[[ Data section, beginning ]]
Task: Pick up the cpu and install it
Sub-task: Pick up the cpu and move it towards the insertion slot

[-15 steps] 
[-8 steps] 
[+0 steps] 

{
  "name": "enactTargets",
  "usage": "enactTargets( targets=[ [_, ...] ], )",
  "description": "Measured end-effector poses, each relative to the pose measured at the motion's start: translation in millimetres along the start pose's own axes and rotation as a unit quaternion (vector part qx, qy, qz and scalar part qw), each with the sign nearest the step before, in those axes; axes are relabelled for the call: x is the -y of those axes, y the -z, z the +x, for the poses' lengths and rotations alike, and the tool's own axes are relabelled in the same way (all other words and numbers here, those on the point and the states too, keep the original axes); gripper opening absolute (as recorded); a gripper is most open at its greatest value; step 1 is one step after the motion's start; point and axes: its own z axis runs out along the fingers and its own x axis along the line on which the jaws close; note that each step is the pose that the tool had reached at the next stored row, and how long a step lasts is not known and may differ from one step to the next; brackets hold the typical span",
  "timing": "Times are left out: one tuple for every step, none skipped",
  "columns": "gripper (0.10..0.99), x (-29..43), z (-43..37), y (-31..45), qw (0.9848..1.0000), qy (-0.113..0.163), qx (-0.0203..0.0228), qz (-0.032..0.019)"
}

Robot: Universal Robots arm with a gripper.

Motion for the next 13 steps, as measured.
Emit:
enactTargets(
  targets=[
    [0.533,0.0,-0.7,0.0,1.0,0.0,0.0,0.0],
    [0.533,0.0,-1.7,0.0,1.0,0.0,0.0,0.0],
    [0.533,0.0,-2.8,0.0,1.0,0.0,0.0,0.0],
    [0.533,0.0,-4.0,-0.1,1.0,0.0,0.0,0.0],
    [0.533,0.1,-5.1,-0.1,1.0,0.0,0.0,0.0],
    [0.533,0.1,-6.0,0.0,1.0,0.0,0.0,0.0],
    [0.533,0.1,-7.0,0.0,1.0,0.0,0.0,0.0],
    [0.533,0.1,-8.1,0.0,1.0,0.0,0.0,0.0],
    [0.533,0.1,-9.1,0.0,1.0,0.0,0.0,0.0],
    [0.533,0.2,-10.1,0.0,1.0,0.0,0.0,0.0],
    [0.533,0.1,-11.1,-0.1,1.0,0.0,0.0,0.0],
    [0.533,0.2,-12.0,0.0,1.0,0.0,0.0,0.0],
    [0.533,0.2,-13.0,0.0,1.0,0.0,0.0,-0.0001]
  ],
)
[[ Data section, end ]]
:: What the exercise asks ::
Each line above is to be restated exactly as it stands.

:: The completed task ::
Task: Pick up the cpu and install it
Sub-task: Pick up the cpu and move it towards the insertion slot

[-15 steps] 
[-8 steps] 
[+0 steps] 

{
  "name": "enactTargets",
  "usage": "enactTargets( targets=[ [_, ...] ], )",
  "description": "Measured end-effector poses, each relative to the pose measured at the motion's start: translation in millimetres along the start pose's own axes and rotation as a unit quaternion (vector part qx, qy, qz and scalar part qw), each with the sign nearest the step before, in those axes; axes are relabelled for the call: x is the -y of those axes, y the -z, z the +x, for the poses' lengths and rotations alike, and the tool's own axes are relabelled in the same way (all other words and numbers here, those on the point and the states too, keep the original axes); gripper opening absolute (as recorded); a gripper is most open at its greatest value; step 1 is one step after the motion's start; point and axes: its own z axis runs out along the fingers and its own x axis along the line on which the jaws close; note that each step is the pose that the tool had reached at the next stored row, and how long a step lasts is not known and may differ from one step to the next; brackets hold the typical span",
  "timing": "Times are left out: one tuple for every step, none skipped",
  "columns": "gripper (0.10..0.99), x (-29..43), z (-43..37), y (-31..45), qw (0.9848..1.0000), qy (-0.113..0.163), qx (-0.0203..0.0228), qz (-0.032..0.019)"
}

Robot: Universal Robots arm with a gripper.

Motion for the next 13 steps, as measured.
Emit:
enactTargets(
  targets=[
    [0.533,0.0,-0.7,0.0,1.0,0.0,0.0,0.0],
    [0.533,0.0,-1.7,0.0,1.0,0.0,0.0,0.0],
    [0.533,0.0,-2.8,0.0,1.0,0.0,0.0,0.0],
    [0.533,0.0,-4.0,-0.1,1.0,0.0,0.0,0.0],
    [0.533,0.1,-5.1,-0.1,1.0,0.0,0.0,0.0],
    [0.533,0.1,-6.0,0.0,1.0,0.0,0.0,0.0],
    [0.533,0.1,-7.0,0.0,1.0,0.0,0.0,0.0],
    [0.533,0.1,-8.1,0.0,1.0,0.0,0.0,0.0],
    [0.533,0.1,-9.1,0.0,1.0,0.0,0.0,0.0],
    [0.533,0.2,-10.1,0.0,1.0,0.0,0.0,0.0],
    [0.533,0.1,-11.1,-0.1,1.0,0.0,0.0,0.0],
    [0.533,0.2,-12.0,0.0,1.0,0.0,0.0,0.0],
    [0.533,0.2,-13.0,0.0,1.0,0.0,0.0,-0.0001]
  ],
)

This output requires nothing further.